SEJARAH FRANCOPHONIE
K
|
ata “francophonie"
ditemukan pada tahun 1880 oleh seorang ahli geografi Prancis bernama Orisime
Redus. Kata “francophonie" menggambarkan tempat-tempat di dunia, dimana
orang-orang berbicara dalam bahasa Prancis. Dari tahun 1880 sampai sekitar
tahun 1960, kata francophonie sangat jarang digunakan. Kata tersebut muncul kembali ketika beberapa
koloni Prancis di Afrika, sudah merdeka.

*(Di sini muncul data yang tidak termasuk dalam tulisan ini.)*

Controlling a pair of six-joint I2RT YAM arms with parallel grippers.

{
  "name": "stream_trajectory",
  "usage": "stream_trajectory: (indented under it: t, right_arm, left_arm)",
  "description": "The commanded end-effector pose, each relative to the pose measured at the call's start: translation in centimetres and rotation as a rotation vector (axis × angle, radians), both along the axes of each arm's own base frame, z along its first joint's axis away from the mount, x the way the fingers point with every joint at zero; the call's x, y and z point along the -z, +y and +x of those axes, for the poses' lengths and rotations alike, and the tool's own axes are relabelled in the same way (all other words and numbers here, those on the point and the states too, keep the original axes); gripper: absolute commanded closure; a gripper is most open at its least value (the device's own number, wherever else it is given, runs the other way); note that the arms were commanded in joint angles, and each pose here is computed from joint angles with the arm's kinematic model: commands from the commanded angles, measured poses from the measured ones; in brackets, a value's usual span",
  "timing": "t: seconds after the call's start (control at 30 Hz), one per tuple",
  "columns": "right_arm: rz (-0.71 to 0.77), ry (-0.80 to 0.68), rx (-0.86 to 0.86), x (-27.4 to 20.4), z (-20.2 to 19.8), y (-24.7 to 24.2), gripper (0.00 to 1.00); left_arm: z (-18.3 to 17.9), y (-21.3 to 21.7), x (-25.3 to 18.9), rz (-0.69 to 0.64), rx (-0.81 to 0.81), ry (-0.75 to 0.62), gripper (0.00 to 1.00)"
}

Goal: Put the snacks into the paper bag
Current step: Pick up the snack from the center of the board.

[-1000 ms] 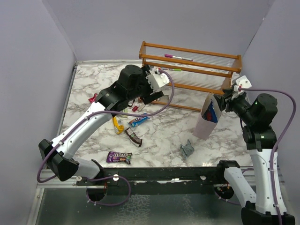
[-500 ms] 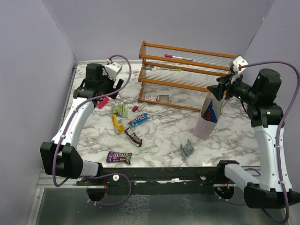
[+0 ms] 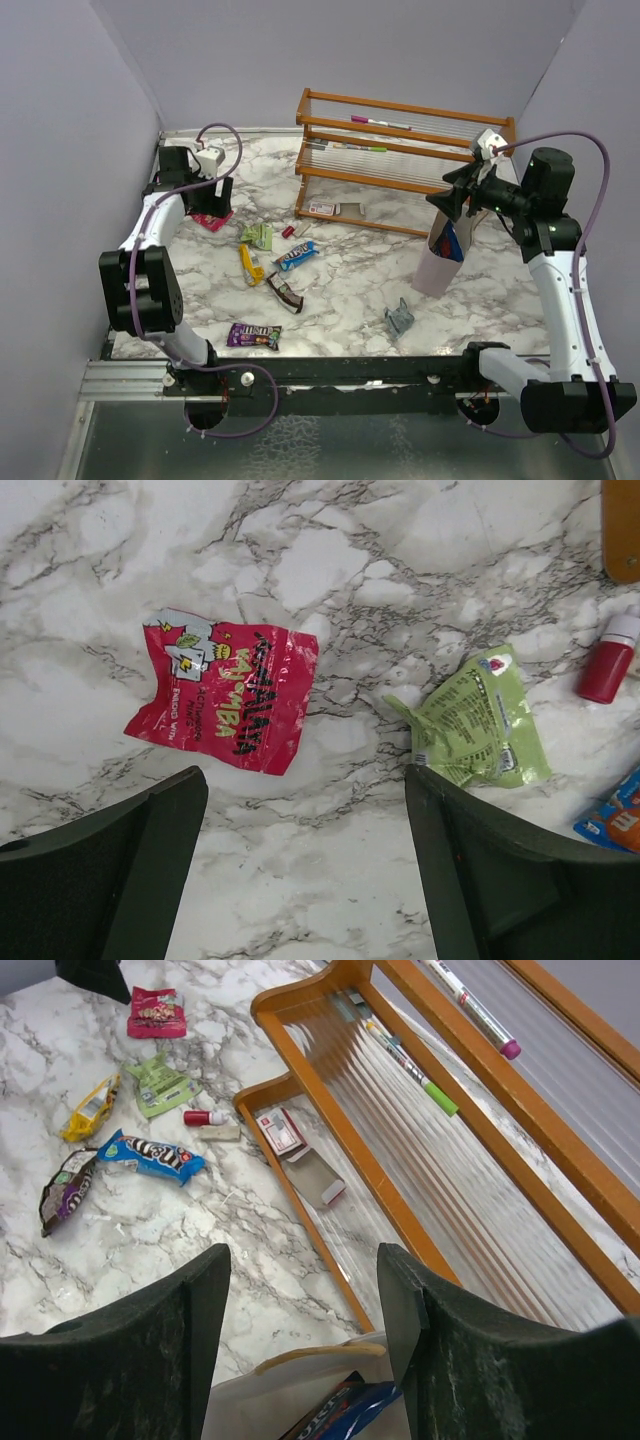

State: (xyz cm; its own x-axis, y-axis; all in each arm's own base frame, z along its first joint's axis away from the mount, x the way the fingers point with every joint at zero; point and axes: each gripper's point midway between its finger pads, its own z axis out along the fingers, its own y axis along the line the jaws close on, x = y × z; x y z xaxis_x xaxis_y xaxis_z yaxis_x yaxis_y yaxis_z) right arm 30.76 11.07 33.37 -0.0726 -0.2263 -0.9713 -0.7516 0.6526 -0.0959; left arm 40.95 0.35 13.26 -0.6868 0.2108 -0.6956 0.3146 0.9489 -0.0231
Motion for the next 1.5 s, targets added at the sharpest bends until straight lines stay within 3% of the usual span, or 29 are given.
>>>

Presiden dari negara-negara baru ini
ingin menjaga hubungan erat dengan Prancis, dan negara-negara lain yang
berbicara dalam bahasa Prancis, mereka mulai menciptakan lembaga internasional
yang pertama.
182 JUTA
ORANG YANG BERBAHASA PERANCIS
Sekarang ini, La Francophonie adalah sekumpulan orang dan negara-negara
yang berbicara dalam bahasa Prancis. Menurut lembaga-lembaga Francophonie, ada
sekitar 182 juta orang berbicara dalam bahasa Prancis, karena, bahasa Prancis
merupakan bahasa ibu, digunakan di negara-negara bekas jajahan Prancis dan
digunakan dalam pembelajaran. Berbicara dalam bahasa Prancis dapat memberikan
banyak keuntungan, karena bahasa perancis merupakan 1 dari 2 bahasa (bersama
bahasa Inggris) yang digunakan di lima benua. Bahasa ini juga merupakan 1 dari
2 bahasa resmi di sebagian besar lembaga penting internasional (PBB dan
Mahkamah Internasional). Sampai sekarang, bahasa Prancis masih dipertimbangkan
sebagai bahasa resmi olimpiade dan bahasa diplomatik di negara Vatikan.